Lite Notes by Ellen Rogers
by Ellen Rogers
March 30th, 2020

Building Better Buildings

The world is a very different place compared to when I last wrote this blog. Many of us are still adjusting to what’s become a new normal—at least for now—whether that means learning to work from home or simply adjusting to having to stay home. This is our world right now, and staying home is what we need to do. However, it’s also opened my eyes to thinking about what happens next. I like to think we’re all going to come out on the other side more mindful and aware of all that’s around us, as well our own health and well-being. The same may even apply to architecture and how and where glass is used.

Last week I found articles on several architects’ websites about how the coronavirus could change the way buildings are designed. I love this quote from Luke Leung, director of sustainable engineering at SOM in a Fast Company article: “Buildings have to be the secret weapon in the future to combat infectious diseases.”

That’s a pretty powerful statement, and there are a number of ways glass and glazing products can contribute to the solution. Finding ways to have cleaner air is one step toward combatting such infections, and Leung says bringing fresh air into buildings is part of that, as it will help “minimize the time that you’re exposed to anything.” Of course, this goes beyond just having the windows open, but there are ways to design buildings that use glass and glazing products to contribute to natural ventilation. Here’s a pretty stunning example of an office building in Germany that boasts “select operable openings” for natural ventilation.

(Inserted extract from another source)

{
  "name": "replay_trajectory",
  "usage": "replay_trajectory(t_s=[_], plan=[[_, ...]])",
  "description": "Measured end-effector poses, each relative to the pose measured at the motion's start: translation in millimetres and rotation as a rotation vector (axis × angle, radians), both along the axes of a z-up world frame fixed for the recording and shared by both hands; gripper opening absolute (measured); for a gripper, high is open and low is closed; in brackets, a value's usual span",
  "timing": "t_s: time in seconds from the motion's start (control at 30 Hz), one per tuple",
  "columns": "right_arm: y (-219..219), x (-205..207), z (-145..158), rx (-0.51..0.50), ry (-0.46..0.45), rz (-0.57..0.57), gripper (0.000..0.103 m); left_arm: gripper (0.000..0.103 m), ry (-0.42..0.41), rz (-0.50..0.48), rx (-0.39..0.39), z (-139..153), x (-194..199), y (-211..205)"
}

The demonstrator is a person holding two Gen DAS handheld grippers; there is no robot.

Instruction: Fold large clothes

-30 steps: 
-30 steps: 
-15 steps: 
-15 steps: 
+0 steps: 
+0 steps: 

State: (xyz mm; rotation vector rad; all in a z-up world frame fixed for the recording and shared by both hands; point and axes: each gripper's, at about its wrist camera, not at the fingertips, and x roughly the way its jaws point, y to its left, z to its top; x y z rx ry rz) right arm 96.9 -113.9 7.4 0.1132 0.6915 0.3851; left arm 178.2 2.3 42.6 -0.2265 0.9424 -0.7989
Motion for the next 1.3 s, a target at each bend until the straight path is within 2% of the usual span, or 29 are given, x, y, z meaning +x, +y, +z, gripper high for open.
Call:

When it comes to buildings becoming a part of the solution, hospitals are probably the most important place to start. And over the past few years, we’ve heard a lot about how glass products can contribute to a cleaner, more sterile environment. Different types of privacy glass, for example, can be used as a room divider instead of curtains. Curtains are more likely to carry bacteria compared to glass, which is much easier to clean. With privacy glazing, the glass can transition from clear to opaque by flipping a switch. Switchable and other types of dynamic glass can also be used in hospital room windows, further eliminating the need for curtains and blinds, which can carry germs.

Products like privacy and dynamic glazing are already being used in healthcare environments. As the architectural community continues to explore ways to design hospitals and other buildings to help fight the spread of future pandemics, I expect we will see the market for glass grow. Just as natural disasters and acts of terrorism created demand for a vast range of protective glazing products, I think we could see similar development as a result of the coronavirus. This could happen through more development in antibacterial coatings for glass, hardware and other surfaces.

The coronavirus has impacted all of us in some way. And yes, there are challenges during these uncertain times. But I’m an optimist, and I think we will come out of this better, stronger and more focused—and that goes for our glass products and their applications. Stay safe, stay well, and stay home.